Abstract

With an increasing number of private toll road projects constructed or proposed in the United States through various forms of public–private partnerships and with more states removing legal constraints to the entry of private roads into the existing public road system, there are imperative needs to analyze the welfare and financial implications of using private-sector capital in road financing for public policy decisions and private investment decisions. This paper develops models of market entry, price, and capacity choices on mixed-ownership networks to address these research needs. A small-network equilibrium model enables theoretical analysis of welfare and financial effects of private toll roads on stylized parallel and serial networks, and an evolutionary simulation model is applicable to large real-world networks.

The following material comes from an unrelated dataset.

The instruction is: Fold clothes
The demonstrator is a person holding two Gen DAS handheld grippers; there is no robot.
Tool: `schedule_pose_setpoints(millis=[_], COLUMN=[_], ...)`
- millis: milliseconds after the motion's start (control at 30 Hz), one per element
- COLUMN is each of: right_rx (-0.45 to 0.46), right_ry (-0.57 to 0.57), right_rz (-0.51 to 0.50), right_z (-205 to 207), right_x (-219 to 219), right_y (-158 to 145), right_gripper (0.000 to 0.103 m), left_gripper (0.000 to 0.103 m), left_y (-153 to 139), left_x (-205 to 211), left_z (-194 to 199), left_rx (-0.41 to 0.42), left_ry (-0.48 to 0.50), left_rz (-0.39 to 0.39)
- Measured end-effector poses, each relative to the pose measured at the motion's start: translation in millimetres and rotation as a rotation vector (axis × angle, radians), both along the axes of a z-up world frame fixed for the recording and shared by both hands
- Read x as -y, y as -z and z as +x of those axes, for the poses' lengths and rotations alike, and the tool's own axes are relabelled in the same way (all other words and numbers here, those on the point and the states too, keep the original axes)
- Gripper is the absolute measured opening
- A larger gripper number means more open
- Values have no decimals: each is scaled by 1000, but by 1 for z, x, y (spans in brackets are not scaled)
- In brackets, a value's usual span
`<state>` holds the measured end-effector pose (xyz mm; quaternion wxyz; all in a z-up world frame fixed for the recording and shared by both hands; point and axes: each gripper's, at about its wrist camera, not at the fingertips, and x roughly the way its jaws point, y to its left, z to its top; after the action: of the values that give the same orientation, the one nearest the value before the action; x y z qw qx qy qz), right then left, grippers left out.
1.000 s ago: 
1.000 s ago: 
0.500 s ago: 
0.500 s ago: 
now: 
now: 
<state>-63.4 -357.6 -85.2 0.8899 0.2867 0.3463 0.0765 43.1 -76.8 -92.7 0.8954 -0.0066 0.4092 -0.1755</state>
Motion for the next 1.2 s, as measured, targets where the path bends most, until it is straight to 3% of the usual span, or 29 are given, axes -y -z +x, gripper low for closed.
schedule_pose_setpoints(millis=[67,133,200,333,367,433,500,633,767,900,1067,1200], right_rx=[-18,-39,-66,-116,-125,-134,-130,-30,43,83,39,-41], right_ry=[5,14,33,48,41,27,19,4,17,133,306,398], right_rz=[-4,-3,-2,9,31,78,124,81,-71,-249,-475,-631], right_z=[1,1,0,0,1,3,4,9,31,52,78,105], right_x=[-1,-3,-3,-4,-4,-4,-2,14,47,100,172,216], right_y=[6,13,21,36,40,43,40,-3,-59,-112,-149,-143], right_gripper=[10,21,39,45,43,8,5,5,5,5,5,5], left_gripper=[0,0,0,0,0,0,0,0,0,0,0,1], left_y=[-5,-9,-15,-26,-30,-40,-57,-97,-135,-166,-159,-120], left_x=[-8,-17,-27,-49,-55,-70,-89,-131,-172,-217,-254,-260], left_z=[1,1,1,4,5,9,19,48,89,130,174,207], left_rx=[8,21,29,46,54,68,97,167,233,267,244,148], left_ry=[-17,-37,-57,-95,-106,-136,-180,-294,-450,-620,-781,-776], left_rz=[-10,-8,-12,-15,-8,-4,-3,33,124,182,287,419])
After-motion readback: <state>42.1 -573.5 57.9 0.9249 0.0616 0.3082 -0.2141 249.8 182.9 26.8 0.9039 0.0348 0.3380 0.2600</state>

The calibrated evolutionary model for the Twin Cities, Minnesota, road network (7,776 nodes, 20,486 links) shows that under a free-entrance policy without any toll or capacity regulation on private roads, the private sector would invest $19.5 billion in the next 15 years to construct more than 400 lane kilometers of private freeways. The average annual rate of investment returns would be 18.2% for private investors. The total social welfare would be improved by more than $6.7 billion, with only 16.4% of the welfare gains enjoyed by system users. The average toll on private roads would be $0.17/km, about seven times higher than that on public roads. Findings suggest that unleashing private-sector investment resources alone can provide only one-fourth of the total new capacity needed to build our way out of congestion. To attract private-sector investments, public policy makers do not have to, nor should they, guarantee short-term profits for private toll roads when there exist multiple private investment firms. Private investors can efficiently find optimal tolls and increase profits by making adjustments with adaptively learned demand information.